Refinancing is a great way to lower the interest rate on your home, find a lower monthly payment, or even get access to a little extra cash for things like home improvement or upgrades. However, the process isn’t all that simple, and you’ll need to know a few things before you start your search for new mortgage.

No-Cost Refinancing Is Usually Not a Thing

You’ll encounter ads that promise that you can refinance your home for “no cost”. Understand that while no-cost loans do exist, they’re very rare. There are almost always costs. The only real question is where those costs are factored into the loan. For instance, if the refinance loan you’re considering promises no closing costs, that means they’re tacked on to the back end – they’re still there, even though you might not have to pay them upfront.

Be Prepared for the Paperwork Requirements

Once upon a time, refinancing was a pretty simple process. It’s not that way today. In fact, the refinancing process is much closer to what you experienced when you originally bought that home. You’ll have quite a bit of paperwork needed by the lender to refinance your home, so it’s important that you prepare for this.
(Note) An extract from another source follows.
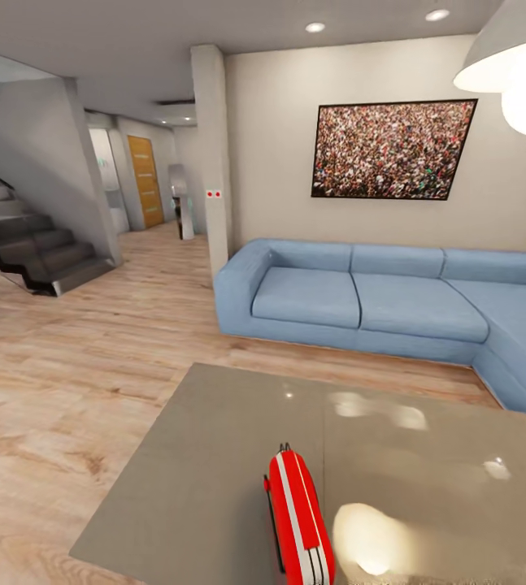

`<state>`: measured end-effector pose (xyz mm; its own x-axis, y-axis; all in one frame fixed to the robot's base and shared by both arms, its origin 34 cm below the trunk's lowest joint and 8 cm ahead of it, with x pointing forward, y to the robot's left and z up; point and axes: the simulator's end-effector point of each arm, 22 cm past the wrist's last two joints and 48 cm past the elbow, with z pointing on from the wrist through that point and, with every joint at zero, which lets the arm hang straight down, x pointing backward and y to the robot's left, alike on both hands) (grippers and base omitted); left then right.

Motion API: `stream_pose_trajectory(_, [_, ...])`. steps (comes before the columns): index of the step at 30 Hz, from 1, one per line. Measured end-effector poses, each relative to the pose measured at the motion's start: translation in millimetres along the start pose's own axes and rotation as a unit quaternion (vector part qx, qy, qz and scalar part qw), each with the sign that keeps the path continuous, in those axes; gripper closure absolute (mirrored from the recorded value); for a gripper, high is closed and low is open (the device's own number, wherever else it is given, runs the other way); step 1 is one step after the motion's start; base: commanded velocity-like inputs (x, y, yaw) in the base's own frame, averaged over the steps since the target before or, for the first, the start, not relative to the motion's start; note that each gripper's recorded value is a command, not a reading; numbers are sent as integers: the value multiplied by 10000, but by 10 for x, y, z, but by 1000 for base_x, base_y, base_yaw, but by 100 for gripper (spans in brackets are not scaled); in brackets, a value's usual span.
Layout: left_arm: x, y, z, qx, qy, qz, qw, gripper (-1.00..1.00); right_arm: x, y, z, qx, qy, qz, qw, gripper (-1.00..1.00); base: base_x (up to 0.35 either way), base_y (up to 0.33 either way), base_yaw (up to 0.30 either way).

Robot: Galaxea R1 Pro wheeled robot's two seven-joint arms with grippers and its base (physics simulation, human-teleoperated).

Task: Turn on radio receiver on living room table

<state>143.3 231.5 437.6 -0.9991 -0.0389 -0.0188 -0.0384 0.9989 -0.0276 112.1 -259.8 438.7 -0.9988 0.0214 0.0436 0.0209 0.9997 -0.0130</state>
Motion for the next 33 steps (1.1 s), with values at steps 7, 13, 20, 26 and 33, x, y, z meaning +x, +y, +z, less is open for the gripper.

Some homeowners have reported waiting for months to get their homes refinanced, simply because their lender kept demanding more documents.

Watch Your Credit

Think that refinancing a home will be less centered on your credit than your original home loan was? Think again. Lenders are still focused on your credit score and your credit history. It’s vital that you keep your credit score up, and that you avoid unnecessary hits to your credit in the months leading up to refinancing. That means not applying for additional credit cards, not taking out auto loans, and staying current on your bills. If your debt to income ratio is high, pay down some of that debt before you even think about refinancing.

Think Carefully About Keeping Cash

Thinking about refinancing your home and keeping a portion of the money for other uses? It can be a low-cost form of lending, but it can also lead to other problems. Remember that any cash you keep out of the loan just means that you now have less equity built up, and you also have a larger overall mortgage, which means you’ll be paying on it even longer. It may be a smart decision depending on what you intend to do with that cash, such as paying off high-interest credit cards, but it might not be the right move for you.

Carefully Consider the Length

When you refinance your home, there’s no rule that says you need to get a loan of the same length. For instance, you might consider a 30-year fixed rate loan because that’s the most common, but you might benefit from a 15-year loan. There are other options, too, including 20-year loans, 10-year loans and 40-year mortgages. Carefully consider the length of the loan, the interest, and how well each lending option will fit your needs both today and tomorrow.

No Prepayment Penalties

Whatever loan you choose, make sure there are no prepayment penalties. You can save a great deal of money over the life of the loan by paying more than the minimum each month, but some loans penalize you for doing this, and it will actually increase your overall costs. Make sure that the loan you choose doesn’t have any prepayment strings attached.

Follow these tips, and you’ll find it easier to refinance your home, and ensure that you’re getting the best interest rate, and the best overall lending package for your needs.